The Basics: Four Trainers
The U.S. Army Air Corps was a force of 21,000 airmen with 1,800 aircraft when General Hap Arnold became its chief in 1938. By the end of World War II, Arnold commanded 2.3 million people and oversaw 79,000 airplanes. In his memoir, Arnold recalled that the expansion began with a meeting at the White House on September 28, 1938. “Airplanes—NOW—and lots of them,” Arnold quoted the commander-in-chief, and he immediately began to obey the order, tapping prominent aviation leaders to create what would become the Civilian Pilot Training Program. By the time the program ended in 1944, it had trained 435,165 pilots. Among them were Senator John Glenn and the nation’s top ace, Richard Bong.
Three-quarters of the civilian pilots were trained in William T. Piper’s J-3 Cub. It could be powered by any number of engine types, ranging from 40 to 90 horsepower and propelling the bright yellow Cub to the blistering speed of almost 90 mph. Its generous wing area and a weight of less than 800 pounds gave it the characteristics of a powered glider, and it landed at less than 40 mph.
For military pilots during the 1930s and ’40s, the primary trainer was the Stearman biplane, and the PT-17 was the most numerous of the more than 10,000 built by the Boeing Stearman company. It sported a serious radial engine making more than 200 horsepower to haul its nearly one-ton empty weight around the sky.
Roscoe Brown was one of the many thousands who made a first flight in a Stearman.
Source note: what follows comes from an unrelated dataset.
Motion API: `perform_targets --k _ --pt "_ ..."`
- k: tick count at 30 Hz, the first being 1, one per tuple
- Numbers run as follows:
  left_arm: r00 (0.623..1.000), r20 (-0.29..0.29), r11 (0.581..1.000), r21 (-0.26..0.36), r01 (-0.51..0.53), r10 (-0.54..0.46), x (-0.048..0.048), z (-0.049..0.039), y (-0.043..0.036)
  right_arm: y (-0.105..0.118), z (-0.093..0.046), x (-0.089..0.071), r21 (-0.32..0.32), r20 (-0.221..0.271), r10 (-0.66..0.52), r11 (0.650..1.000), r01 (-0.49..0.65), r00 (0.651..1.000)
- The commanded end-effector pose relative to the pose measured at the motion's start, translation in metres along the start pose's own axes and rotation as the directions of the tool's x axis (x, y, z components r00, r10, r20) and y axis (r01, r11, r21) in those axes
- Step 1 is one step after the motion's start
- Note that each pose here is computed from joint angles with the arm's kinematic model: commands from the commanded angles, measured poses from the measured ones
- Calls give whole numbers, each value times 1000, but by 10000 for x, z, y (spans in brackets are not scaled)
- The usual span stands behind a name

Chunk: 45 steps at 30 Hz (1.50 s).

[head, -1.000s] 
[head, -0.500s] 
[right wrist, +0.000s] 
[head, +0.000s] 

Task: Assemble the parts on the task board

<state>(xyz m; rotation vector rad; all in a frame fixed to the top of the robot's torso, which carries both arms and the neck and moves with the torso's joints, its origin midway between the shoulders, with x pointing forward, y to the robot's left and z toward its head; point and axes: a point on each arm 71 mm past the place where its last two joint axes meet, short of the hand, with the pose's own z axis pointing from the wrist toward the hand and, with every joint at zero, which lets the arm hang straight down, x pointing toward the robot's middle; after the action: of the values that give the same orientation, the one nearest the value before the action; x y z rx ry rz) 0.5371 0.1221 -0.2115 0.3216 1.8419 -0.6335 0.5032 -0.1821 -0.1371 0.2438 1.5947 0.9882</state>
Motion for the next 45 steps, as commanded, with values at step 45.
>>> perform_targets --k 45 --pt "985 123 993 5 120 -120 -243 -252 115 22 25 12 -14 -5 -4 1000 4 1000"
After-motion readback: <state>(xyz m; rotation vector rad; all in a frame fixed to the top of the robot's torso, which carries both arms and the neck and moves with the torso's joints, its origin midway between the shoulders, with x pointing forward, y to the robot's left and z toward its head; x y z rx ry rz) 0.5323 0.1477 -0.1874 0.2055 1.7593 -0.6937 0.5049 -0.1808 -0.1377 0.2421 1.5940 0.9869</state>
A member of the Tuskegee Airmen, a group of black pilots trained at Alabama’s Tuskegee Institute for military service, Brown’s World War II experience was not typical, but his progress through military trainers was. Of the Stearman, he recalls, “It was the first time you really got the feeling of flying. You would fly in the back, the instructor would fly in the front. It had fixed landing gear and the gear was narrow, so you had to be careful not to ground-loop when you landed it, which helped to build up your skill.”
Stearmans, like all good trainers, were stable and forgiving, even of the wildest mistakes. P-51 pilot Hess Bomberger remembered a classmate who was not properly belted in and, during negative Gs, floated out of his seat. He ended up astride the aft fuselage, where he punched two holes through the fabric for handholds. The instructor eventually landed safely, a minor miracle considering how much weight on the aft end the pilot represented.
Brown went from PT-17s to the “clunky” (his word) Vultee BT-13 for basic training, then on to the North American AT-6 for advanced work. Of the trainers, it’s the T-6 Texan he’s fondest of. “We used it for gunnery, and it was definitely a much better plane,” he says. “It was closer to what you were actually using in combat, a good formation plane. Like a racer, with retractable gear.”
Multi-engine pilots branched off to fly the twin-engine Cessna Bobcat or the Beech Kansan, which were also used to train flight crew such as navigators and bombardiers.
Although production initially lagged behind the demand for trainers, manufacturers quickly caught up. Piper built almost 20,000 J-3 Cubs, and North American cranked out more than 15,000 T-6s and their Navy counterparts, SNJs. Trainers may lack the glamour of combat aircraft, but these high numbers coupled with the affection pilots feel for their first airplanes have ensured that thousands of World War II trainers are still flying today.